Dataset content:
=-=-=
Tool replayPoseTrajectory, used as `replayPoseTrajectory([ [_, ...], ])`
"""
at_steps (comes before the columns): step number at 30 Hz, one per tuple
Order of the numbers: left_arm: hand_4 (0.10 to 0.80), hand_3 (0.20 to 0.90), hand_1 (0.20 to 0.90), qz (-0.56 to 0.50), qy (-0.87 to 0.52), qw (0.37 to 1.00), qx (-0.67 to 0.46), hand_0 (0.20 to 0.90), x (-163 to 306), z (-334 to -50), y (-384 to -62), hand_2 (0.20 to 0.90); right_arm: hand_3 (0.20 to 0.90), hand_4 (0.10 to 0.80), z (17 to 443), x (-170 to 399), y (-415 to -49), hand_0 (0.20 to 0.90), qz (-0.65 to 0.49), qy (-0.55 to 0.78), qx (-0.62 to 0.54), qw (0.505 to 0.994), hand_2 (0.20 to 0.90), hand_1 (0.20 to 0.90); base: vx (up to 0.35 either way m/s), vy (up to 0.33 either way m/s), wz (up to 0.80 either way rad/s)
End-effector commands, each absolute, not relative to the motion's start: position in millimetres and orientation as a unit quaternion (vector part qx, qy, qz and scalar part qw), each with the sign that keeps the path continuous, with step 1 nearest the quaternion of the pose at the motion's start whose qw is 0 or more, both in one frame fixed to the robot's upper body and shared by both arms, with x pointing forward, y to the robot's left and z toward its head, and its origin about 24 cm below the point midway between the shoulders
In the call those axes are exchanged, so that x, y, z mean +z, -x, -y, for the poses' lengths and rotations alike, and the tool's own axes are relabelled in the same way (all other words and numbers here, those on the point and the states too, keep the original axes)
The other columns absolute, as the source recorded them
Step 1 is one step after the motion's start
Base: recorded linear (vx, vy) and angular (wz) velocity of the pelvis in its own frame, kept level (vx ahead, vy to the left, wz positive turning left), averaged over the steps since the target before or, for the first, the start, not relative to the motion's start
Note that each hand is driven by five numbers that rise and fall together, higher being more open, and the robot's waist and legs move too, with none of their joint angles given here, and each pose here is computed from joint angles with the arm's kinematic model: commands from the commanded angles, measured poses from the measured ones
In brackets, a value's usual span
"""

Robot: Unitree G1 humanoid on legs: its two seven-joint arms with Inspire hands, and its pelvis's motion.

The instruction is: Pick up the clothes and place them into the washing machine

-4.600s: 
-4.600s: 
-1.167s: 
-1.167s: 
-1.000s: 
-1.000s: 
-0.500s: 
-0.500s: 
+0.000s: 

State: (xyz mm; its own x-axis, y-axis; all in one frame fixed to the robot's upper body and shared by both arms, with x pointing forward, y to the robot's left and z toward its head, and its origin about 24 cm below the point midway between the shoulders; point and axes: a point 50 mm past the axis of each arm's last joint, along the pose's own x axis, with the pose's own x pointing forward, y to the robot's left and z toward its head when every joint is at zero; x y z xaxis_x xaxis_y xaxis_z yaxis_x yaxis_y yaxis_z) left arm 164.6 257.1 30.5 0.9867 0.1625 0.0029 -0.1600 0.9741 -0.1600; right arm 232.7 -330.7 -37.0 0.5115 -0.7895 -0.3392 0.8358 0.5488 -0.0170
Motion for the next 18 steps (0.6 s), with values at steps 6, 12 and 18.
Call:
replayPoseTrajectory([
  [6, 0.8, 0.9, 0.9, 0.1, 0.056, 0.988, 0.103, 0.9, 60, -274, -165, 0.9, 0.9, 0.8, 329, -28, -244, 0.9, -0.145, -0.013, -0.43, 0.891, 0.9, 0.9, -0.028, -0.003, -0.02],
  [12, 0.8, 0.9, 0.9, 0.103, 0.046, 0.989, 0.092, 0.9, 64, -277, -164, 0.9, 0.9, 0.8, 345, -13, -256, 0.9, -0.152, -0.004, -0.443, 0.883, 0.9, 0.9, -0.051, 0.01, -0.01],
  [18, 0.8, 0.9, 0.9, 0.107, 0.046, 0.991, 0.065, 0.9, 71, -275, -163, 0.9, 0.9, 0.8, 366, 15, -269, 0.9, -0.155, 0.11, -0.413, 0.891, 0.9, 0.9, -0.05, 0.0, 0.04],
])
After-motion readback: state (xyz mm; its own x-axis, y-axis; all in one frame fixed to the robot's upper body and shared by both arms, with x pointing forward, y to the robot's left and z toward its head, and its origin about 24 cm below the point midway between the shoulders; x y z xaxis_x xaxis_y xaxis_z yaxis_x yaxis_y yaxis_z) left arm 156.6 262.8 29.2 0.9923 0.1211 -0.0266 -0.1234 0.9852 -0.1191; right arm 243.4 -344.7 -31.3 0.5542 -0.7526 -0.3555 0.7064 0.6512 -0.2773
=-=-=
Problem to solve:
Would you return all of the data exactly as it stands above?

Problem solution:
Tool replayPoseTrajectory, used as `replayPoseTrajectory([ [_, ...], ])`
"""
at_steps (comes before the columns): step number at 30 Hz, one per tuple
Order of the numbers: left_arm: hand_4 (0.10 to 0.80), hand_3 (0.20 to 0.90), hand_1 (0.20 to 0.90), qz (-0.56 to 0.50), qy (-0.87 to 0.52), qw (0.37 to 1.00), qx (-0.67 to 0.46), hand_0 (0.20 to 0.90), x (-163 to 306), z (-334 to -50), y (-384 to -62), hand_2 (0.20 to 0.90); right_arm: hand_3 (0.20 to 0.90), hand_4 (0.10 to 0.80), z (17 to 443), x (-170 to 399), y (-415 to -49), hand_0 (0.20 to 0.90), qz (-0.65 to 0.49), qy (-0.55 to 0.78), qx (-0.62 to 0.54), qw (0.505 to 0.994), hand_2 (0.20 to 0.90), hand_1 (0.20 to 0.90); base: vx (up to 0.35 either way m/s), vy (up to 0.33 either way m/s), wz (up to 0.80 either way rad/s)
End-effector commands, each absolute, not relative to the motion's start: position in millimetres and orientation as a unit quaternion (vector part qx, qy, qz and scalar part qw), each with the sign that keeps the path continuous, with step 1 nearest the quaternion of the pose at the motion's start whose qw is 0 or more, both in one frame fixed to the robot's upper body and shared by both arms, with x pointing forward, y to the robot's left and z toward its head, and its origin about 24 cm below the point midway between the shoulders
In the call those axes are exchanged, so that x, y, z mean +z, -x, -y, for the poses' lengths and rotations alike, and the tool's own axes are relabelled in the same way (all other words and numbers here, those on the point and the states too, keep the original axes)
The other columns absolute, as the source recorded them
Step 1 is one step after the motion's start
Base: recorded linear (vx, vy) and angular (wz) velocity of the pelvis in its own frame, kept level (vx ahead, vy to the left, wz positive turning left), averaged over the steps since the target before or, for the first, the start, not relative to the motion's start
Note that each hand is driven by five numbers that rise and fall together, higher being more open, and the robot's waist and legs move too, with none of their joint angles given here, and each pose here is computed from joint angles with the arm's kinematic model: commands from the commanded angles, measured poses from the measured ones
In brackets, a value's usual span
"""

Robot: Unitree G1 humanoid on legs: its two seven-joint arms with Inspire hands, and its pelvis's motion.

The instruction is: Pick up the clothes and place them into the washing machine

-4.600s: 
-4.600s: 
-1.167s: 
-1.167s: 
-1.000s: 
-1.000s: 
-0.500s: 
-0.500s: 
+0.000s: 

State: (xyz mm; its own x-axis, y-axis; all in one frame fixed to the robot's upper body and shared by both arms, with x pointing forward, y to the robot's left and z toward its head, and its origin about 24 cm below the point midway between the shoulders; point and axes: a point 50 mm past the axis of each arm's last joint, along the pose's own x axis, with the pose's own x pointing forward, y to the robot's left and z toward its head when every joint is at zero; x y z xaxis_x xaxis_y xaxis_z yaxis_x yaxis_y yaxis_z) left arm 164.6 257.1 30.5 0.9867 0.1625 0.0029 -0.1600 0.9741 -0.1600; right arm 232.7 -330.7 -37.0 0.5115 -0.7895 -0.3392 0.8358 0.5488 -0.0170
Motion for the next 18 steps (0.6 s), with values at steps 6, 12 and 18.
Call:
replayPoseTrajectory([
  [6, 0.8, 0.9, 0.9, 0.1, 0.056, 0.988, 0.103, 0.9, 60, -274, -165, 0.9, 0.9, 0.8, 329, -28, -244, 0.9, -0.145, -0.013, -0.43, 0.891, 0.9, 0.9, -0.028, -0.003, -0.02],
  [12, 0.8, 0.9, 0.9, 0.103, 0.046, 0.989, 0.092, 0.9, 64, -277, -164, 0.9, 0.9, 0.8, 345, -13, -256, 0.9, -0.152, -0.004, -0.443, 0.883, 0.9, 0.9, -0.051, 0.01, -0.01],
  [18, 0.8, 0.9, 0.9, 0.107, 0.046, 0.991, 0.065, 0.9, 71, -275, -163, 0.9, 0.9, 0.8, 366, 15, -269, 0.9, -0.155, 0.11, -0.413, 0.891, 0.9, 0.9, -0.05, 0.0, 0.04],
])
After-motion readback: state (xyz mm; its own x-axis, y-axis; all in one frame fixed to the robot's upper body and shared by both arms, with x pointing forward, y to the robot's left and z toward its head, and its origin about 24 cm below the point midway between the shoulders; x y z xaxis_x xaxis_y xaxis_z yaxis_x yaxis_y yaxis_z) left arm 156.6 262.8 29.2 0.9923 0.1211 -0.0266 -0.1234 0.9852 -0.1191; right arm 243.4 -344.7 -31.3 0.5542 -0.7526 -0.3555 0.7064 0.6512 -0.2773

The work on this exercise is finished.